Locked rooms - Laurie R. King [133]
I'd never been as phobic about coincidences as Holmes was—for a man who professed to disbelieve in divine intervention, he was ever willing to follow the tracks laid out for him by Fate. But as I sat on the dock, balancing on the point formed by three intersecting images welling out of my unconscious mind, something else came up and stared me full in the face.
I'd been shot at.
In England, I had enemies; Holmes had enemies; I'd have put an assault down to one of them. But here? Two days after we'd arrived?
Finally, with the sensation of a key's wards sliding into place and an almost audible click, the hard barrier fell away, and I took a step into the hidden rooms of my past.
Where all around me, the walls, the furnishings, the very air shouted at me—
Was it an accident? Or was my family in fact murdered?
Chapter Twenty
Accident, or murder?
With that simple question, the world shifted dizzily on its axis. My father's peculiar will, the deaths of the Longs and Dr Ginzberg, the attempt to assassinate me on the street—all those came together with a clap in my mind. Not that I could see anything resembling a cause, but I had worked with Holmes long enough to see the pattern of a knot forming in the disparate strings around me.
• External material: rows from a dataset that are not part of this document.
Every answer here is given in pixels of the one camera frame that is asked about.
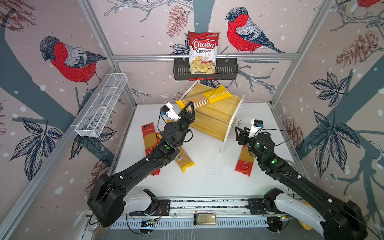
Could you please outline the white mesh wall basket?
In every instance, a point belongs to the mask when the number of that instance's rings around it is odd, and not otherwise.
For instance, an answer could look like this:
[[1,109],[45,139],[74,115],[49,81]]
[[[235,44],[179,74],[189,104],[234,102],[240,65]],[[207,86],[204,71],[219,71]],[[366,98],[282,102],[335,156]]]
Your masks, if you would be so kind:
[[112,73],[107,74],[103,81],[102,89],[75,129],[81,137],[97,138],[101,135],[128,79],[123,73]]

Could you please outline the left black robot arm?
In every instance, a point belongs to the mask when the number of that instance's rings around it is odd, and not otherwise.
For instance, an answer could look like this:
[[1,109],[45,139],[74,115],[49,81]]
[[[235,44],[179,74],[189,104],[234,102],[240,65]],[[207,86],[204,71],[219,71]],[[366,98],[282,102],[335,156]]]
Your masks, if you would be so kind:
[[101,226],[109,227],[123,214],[124,197],[133,187],[177,157],[195,118],[194,103],[189,102],[165,125],[161,141],[146,157],[119,173],[97,178],[87,204]]

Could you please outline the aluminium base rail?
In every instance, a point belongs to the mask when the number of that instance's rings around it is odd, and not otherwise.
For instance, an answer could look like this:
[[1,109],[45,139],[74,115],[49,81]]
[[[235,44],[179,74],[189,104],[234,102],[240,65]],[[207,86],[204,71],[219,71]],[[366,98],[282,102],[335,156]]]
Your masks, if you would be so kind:
[[[159,199],[150,212],[125,211],[112,225],[102,227],[92,221],[88,229],[99,233],[108,230],[131,230],[140,235],[160,230],[267,228],[278,232],[292,220],[282,212],[268,213],[261,198],[171,198]],[[216,214],[216,226],[195,226],[196,213]]]

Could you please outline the red spaghetti box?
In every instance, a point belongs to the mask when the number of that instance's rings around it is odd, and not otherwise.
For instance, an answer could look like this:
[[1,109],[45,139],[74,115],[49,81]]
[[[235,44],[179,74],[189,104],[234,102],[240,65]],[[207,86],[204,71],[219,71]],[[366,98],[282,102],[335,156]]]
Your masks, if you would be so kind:
[[142,126],[142,134],[145,145],[146,156],[149,155],[160,142],[153,123],[145,124]]
[[254,160],[255,158],[249,153],[248,147],[243,146],[235,171],[250,177]]

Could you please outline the yellow plush toy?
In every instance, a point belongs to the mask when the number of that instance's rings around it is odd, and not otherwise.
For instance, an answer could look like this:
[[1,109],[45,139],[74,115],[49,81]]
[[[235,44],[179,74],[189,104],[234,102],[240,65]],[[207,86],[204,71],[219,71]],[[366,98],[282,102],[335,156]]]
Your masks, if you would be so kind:
[[310,227],[309,225],[307,225],[307,224],[304,223],[303,221],[300,221],[300,220],[299,220],[299,223],[300,223],[301,226],[302,226],[305,230],[307,230],[307,231],[310,231],[310,230],[313,229],[312,227]]

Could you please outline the Chuba cassava chips bag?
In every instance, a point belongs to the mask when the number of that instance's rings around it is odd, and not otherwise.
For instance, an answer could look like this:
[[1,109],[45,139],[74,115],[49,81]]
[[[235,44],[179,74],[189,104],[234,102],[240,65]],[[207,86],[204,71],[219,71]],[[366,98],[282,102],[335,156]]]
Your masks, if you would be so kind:
[[219,33],[188,32],[191,74],[215,74]]

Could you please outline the red spaghetti box far left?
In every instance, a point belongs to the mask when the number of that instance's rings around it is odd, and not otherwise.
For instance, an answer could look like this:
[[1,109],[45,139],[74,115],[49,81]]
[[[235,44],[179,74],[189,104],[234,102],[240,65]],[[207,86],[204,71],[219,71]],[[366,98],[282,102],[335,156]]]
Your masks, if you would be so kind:
[[145,145],[146,156],[149,155],[160,142],[153,123],[145,124],[142,126],[142,134]]

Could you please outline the yellow spaghetti bag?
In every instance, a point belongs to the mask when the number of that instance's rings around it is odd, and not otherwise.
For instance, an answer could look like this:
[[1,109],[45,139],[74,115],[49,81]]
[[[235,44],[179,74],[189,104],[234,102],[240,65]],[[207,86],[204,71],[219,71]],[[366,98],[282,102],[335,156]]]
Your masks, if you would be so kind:
[[183,100],[176,101],[176,104],[180,107],[180,103],[187,104],[189,102],[194,103],[195,109],[203,107],[205,105],[213,104],[218,101],[224,100],[231,97],[232,94],[229,93],[226,88],[220,85],[219,88],[209,90],[207,92],[198,94],[196,96],[188,97]]
[[[160,133],[156,133],[156,139],[157,143],[156,145],[153,146],[155,148],[161,141],[161,135]],[[179,147],[179,154],[175,158],[175,162],[179,165],[181,168],[182,172],[184,173],[187,168],[190,168],[192,166],[195,166],[195,163],[191,160],[191,158],[188,156],[188,154],[185,152],[183,147]],[[155,172],[152,173],[153,176],[159,175],[160,174],[160,169],[156,170]]]

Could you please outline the red spaghetti box right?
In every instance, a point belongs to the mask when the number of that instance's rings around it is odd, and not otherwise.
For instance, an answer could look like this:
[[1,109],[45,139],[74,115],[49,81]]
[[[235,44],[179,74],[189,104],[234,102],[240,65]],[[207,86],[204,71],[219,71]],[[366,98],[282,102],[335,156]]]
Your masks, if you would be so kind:
[[250,177],[254,160],[255,158],[249,153],[248,147],[243,146],[235,171]]

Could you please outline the clear tape roll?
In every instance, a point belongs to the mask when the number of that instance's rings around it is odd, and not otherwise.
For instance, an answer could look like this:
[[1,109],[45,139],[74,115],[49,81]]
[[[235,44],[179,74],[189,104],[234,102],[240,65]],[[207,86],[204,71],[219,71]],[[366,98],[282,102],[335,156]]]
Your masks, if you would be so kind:
[[288,173],[292,173],[294,174],[296,177],[301,175],[300,169],[298,168],[298,166],[291,162],[291,161],[285,161],[285,166],[284,166],[284,171],[285,172],[288,172]]

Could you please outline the wooden two-tier shelf rack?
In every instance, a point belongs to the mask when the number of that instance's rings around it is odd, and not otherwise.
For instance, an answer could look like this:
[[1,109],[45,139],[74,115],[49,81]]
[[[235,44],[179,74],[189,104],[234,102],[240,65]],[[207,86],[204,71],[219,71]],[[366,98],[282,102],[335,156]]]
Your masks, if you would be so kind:
[[196,82],[176,103],[180,109],[183,109],[187,105],[187,100],[193,98],[196,118],[191,127],[223,142],[221,149],[223,152],[226,141],[238,120],[238,113],[245,97],[232,95],[218,102],[197,107],[199,100],[196,97],[213,90],[214,88]]

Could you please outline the small glass container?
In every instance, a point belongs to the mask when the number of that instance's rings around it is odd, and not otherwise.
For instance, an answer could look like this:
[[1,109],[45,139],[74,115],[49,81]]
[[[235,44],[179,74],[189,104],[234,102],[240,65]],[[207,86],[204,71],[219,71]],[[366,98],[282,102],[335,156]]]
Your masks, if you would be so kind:
[[195,226],[216,226],[216,214],[213,213],[196,213],[194,215]]

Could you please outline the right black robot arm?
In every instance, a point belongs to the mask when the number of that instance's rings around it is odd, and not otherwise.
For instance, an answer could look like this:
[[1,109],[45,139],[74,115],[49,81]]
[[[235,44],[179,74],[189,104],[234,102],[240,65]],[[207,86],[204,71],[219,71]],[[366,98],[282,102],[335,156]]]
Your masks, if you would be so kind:
[[260,169],[280,182],[303,201],[297,201],[273,188],[264,194],[269,213],[283,212],[316,230],[326,240],[364,240],[368,236],[360,207],[344,202],[300,175],[287,161],[275,154],[275,143],[268,132],[253,134],[248,128],[235,128],[236,141],[246,146]]
Too many deaths, too many coincidences.
Something had happened, Long had said, during the fire of 1906; something that took Micah Long away from his own family during the frantic hours when Chinatown burned, something that changed the relationship between our fathers, an event that may have driven my mother back to England for six years.
An event that, two years after our return, sent their motorcar off a cliff.
And that within four months had extinguished the lives of three individuals in whom various Russells might have confided.
And which, ten years afterwards, caused someone to lower a gun on the only surviving Russell.
The Russell who was currently sitting in a completely exposed position as the sun climbed towards the surrounding hills, with her only weapon buried at the bottom of her valise.
The stupid Russell who hadn't thought to look behind her since giving a token glance to the street outside the St Francis on Sunday morning.
I scrambled to my feet and scurried towards the house as if I'd heard a twig break in the woods. Inside, I locked the terrace door, then went rigid, waiting for a careless motion or uncontrolled breath to betray an intruder. The house was silent, and the only dampness on the stones of the floor was from my own feet. I slipped up the stairs of the bedroom wing and cautiously nudged open my own door, but the room was empty.
I felt slightly more secure with the pistol resting in my trouser-band. I stuffed my possessions into their bags any which way, then went upstairs to bang on the door of Flo's room.
No response: I had my fingers around the knob when I heard a befuddled whimper from within. “Flo, we need to go as soon as we can. I'll get the coffee ready, but you need to wake up now.”
Donny's head had already emerged from the door behind me.
“Something up?” he asked.
“I think I should be back in the city right away. I'm making coffee.”
I had just taken the percolator from the heat when Donny appeared, dressed, combed, and shaved.
“Can you take a cup to Flo?” I asked. “I don't know if she'll come out of her coma without it.”
He looked at me oddly, but did not say anything, just carried the two cups away. Eventually Flo joined us, picking at the toast I laid before her and drowning her sleepiness in caffeine.
When her eyes were somewhat clearer, she fixed them on me. “What's the rush?” she demanded. “I thought we were going to have a nice swim before we go?”
“I just need to be back in the city,” I said, the flatness of my tone brooking no argument.
Flo blinked, and Donny cleared his throat. “Well, then, if you girls want to pack up your things, I'll put the umbrella and chairs back into the boat-house.”
“Never mind them, the Gordimers will take care of everything.”